© Roland Fichet

Le 20 août 2001 vers 18h, je sors de l’aéroport de Lomé, capitale du Togo : je fais mes premiers pas sur la terre d’Afrique subsaharienne, je hume l’air sur le parking devant l’aéroport. Un Togolais d’une trentaine d’années aux cheveux crépus et au maillot vert de basketteur - n°84- m’aborde. Épinglé sur son maillot vert un badge rectangle, sur le badge trois lettres - S.O.S. - et un petit mot qui a de l’ambition : Tout. Donc affichée sur la poitrine cette affirmation sans nuances : « S.O.S. tout ». Premier message. J’apprécie l’ampleur de la proposition que me fait l’Afrique. Un brin énigmatique quand même la formule. Ca veut dire quoi je demande au gaillard « S.O.S. tout » ça veut dire quoi ? « Si tu as un problème, n’importe quel problème, je suis là, voilà. »
C’est sa réponse. Et il ajoute : « Je voudrais parler avec toi. » Le lendemain nous déambulons dans Lomé, j’achète des bricoles, un drap, du petit matériel, du poisson grillé, je pose aux femmes des questions sur les coupures qui zèbrent leur visage, elles m’expliquent la « coutume », sourient, rient.
Justin Taylor de Medeiros est un bon compagnon de déambulation. (Hé oui le zonard « S.O.S. tout » porte un nom de seigneur. Un bout de la terrible histoire des Africains de cette côte du Golfe de Guinée est lové dans ce nom.) Nous circulons, fluides, dans Lomé, nous poussons jusqu’à l’océan, nous marchons sur la plage, Justin Taylor de Medeiros parle de sa condition d’homme. Beaucoup de mots roulent dans sa bouche : confiance, dignité, valeur. Quelquefois il emploie le mot littérature, il doute de bien des choses, se demande ce que lui veut la religion, n’aime pas les messes qui, dit-il, vident les gens de ce qu’ils sont, évoque les morts de sa famille, la mort de son père, de son frère aîné. Il cite une phrase récente de sa mère, à lui adressée, une phrase qui l’a frappé, une de ces phrases inouïes qui quelquefois sortent de la bouche d’une mère, qu’une mère lâche à son fils et qu’ensuite le fils remue au fond de lui-même : « Toi que j’ai mis au monde pourquoi es-tu si serré en toi ? »

Dernière confidence de Justin avant que nous nous quittions : « Quelquefois je marche longtemps, longtemps, je sors de Lomé, je cours dans la petite brousse, ça me soulage. » Ce jour-là nous n’avons pas couru dans la petite brousse, Justin et moi. Je lui ai demandé : « Est-ce que je peux t’offrir quelque chose ? » Il m’a répondu : « J’aimerais bien que tu me donnes ton blue-jean. »
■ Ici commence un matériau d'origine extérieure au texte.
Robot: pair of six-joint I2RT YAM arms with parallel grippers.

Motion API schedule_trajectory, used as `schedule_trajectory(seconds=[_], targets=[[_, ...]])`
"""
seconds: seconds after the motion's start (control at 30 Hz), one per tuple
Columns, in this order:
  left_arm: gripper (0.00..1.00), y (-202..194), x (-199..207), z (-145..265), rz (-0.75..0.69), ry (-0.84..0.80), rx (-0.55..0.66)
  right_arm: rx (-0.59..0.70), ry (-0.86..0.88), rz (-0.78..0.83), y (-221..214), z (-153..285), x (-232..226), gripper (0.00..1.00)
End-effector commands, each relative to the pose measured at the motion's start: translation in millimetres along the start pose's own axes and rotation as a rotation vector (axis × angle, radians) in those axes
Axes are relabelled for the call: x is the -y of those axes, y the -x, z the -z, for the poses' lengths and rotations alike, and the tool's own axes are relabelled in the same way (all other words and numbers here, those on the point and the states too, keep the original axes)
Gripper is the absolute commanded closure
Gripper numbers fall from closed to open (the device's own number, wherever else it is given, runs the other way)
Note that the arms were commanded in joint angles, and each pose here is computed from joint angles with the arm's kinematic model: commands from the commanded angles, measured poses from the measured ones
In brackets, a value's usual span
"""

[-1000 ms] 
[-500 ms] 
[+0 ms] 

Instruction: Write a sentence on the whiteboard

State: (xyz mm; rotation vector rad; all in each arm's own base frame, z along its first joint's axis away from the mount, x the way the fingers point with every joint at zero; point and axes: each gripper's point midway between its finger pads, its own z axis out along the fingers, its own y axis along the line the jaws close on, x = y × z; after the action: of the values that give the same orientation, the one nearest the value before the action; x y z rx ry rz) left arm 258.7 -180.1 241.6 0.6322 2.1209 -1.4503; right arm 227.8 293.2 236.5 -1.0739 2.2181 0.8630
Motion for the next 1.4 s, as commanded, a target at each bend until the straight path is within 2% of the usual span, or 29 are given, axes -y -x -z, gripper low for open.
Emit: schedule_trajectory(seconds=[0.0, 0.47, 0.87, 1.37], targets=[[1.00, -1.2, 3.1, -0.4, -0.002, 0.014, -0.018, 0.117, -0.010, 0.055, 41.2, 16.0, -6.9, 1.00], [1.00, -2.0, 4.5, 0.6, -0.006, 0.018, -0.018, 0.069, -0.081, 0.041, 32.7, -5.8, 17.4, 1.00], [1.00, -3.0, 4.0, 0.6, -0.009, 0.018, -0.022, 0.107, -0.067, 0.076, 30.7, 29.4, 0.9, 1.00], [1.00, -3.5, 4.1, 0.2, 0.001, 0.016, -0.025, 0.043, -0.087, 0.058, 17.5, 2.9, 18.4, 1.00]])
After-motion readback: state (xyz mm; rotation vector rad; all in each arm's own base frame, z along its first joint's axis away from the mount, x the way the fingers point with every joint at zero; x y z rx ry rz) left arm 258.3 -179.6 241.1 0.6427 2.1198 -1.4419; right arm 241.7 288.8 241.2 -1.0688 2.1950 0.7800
J’espère que mon blue-jean court avec toi dans la petite brousse, Justin. Quelquefois je crois le reconnaître, ce blue-jean, sur les fesses d’un Africain crépu, au Niger, au Burkina, au Bénin, au Cameroun… J’imagine l’histoire d’un blue-jean qu’on s’offre après une belle journée de palabres, d’un pantalon de toile qui marche en Afrique, qui saute d’un corps à l’autre, qui passe les frontières…

Merci à toi, Justin, en une journée tu as déposé en moi une Afrique vibrante, humaine, secouée de rêves et de désirs, une Afrique physique et métaphysique. Bon vent, Justin Taylor de Medeiros.